The 17-hydroxypregnenolone levels as a function of age were characterized by a statistically significant maximum at the age of 18 and 20 years followed by a local minimum at the age of 39 and 37 years and by a statistically insignificant local maximum at the age of 55 and 49 years in men and women, respectively.
Pregnenolone age-dependence was similar and the statistically significant maximum was reached at the age of 17 and 16 years, the local minimum occurred at the age of 37 and 38 years and the second, statistically insignificant, local maximum at the age of 48 and 47 years in men and women, respectively.
Both 17-hydroxypregnenolone and pregnenolone in both sexes exhibited similarly shaped peaks with age. Both peaks of the polynomial fit in 17-hydroxypregnenolone were more pronounced in men than in women (13.0 and 9.20 nmol/l in the first peak; 7.72 and 4.78 in the second peak respectively). The situation with pregnenolone was the opposite. Both peaks of the polynomial fit in pregnenolone were lower in men than in women (2.29 and 3.21 nmol/l in the first peak; 0.92 and 1.78 in the second peak, respectively).
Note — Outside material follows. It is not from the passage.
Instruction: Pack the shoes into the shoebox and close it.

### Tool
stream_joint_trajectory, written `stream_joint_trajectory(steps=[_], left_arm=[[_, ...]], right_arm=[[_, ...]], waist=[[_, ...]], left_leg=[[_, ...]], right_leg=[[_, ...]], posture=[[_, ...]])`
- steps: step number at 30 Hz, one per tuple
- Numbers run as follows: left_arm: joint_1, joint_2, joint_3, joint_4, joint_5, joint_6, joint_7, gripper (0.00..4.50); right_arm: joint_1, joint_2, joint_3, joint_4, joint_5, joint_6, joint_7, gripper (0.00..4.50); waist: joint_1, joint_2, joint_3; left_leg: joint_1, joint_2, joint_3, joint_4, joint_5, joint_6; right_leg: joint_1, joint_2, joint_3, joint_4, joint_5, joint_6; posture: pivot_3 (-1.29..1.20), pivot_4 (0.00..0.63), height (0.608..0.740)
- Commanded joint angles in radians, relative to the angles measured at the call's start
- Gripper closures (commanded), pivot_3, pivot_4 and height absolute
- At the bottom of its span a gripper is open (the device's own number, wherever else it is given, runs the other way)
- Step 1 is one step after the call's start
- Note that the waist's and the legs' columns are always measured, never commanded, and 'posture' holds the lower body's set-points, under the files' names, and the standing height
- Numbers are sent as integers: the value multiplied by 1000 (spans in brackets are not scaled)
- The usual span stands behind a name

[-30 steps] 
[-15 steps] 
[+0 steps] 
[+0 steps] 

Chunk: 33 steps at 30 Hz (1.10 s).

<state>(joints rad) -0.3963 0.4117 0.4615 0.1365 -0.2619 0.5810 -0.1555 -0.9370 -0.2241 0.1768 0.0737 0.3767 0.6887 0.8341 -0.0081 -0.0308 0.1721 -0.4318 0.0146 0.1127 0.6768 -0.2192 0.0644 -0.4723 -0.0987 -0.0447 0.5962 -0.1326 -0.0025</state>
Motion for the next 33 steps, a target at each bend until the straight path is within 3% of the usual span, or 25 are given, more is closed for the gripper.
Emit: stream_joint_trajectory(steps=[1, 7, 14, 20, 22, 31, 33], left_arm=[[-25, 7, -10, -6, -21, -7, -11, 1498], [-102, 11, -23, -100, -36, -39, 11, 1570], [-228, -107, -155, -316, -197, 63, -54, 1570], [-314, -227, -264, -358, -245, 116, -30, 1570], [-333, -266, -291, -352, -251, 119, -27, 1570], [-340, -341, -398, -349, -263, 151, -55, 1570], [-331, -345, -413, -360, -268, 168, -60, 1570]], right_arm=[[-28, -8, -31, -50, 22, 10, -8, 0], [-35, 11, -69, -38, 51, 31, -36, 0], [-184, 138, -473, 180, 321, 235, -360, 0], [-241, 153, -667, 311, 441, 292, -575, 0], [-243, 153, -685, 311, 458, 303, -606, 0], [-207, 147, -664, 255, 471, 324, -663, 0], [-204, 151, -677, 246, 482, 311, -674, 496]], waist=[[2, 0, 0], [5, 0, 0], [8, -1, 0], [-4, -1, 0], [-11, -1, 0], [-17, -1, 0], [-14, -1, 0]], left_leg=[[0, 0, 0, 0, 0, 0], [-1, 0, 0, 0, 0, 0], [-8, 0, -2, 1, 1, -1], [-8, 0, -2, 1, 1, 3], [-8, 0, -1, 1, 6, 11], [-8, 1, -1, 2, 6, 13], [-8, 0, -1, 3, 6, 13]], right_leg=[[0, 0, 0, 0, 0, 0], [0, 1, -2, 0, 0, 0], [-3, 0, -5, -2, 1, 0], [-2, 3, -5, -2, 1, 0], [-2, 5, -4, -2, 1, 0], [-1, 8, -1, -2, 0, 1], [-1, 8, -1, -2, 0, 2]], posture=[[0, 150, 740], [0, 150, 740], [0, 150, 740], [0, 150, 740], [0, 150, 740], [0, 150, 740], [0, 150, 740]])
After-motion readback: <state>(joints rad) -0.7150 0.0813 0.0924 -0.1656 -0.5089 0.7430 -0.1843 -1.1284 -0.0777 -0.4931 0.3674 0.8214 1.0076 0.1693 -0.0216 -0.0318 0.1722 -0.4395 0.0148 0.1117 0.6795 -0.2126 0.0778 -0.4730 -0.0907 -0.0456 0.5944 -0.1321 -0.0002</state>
The higher serum levels of pregnenolone at puberty and during fertile age and their wider variance in comparison with men could, be explained by the different gonadal steroidogenesis depending on the menstrual cycle, where the pregnenolone serves as a substrate for progesterone formation.
The age dependencies of 17-hydroxypregnenolone and pregnenolone in women resembled that of unconjugated dehydroepiandrosterone. These results indicate that the increased metabolic activity in gonads in adolescence concerns not only dehydroepiandrosterone as the product of the 5-ene metabolic pathway but also its precursors.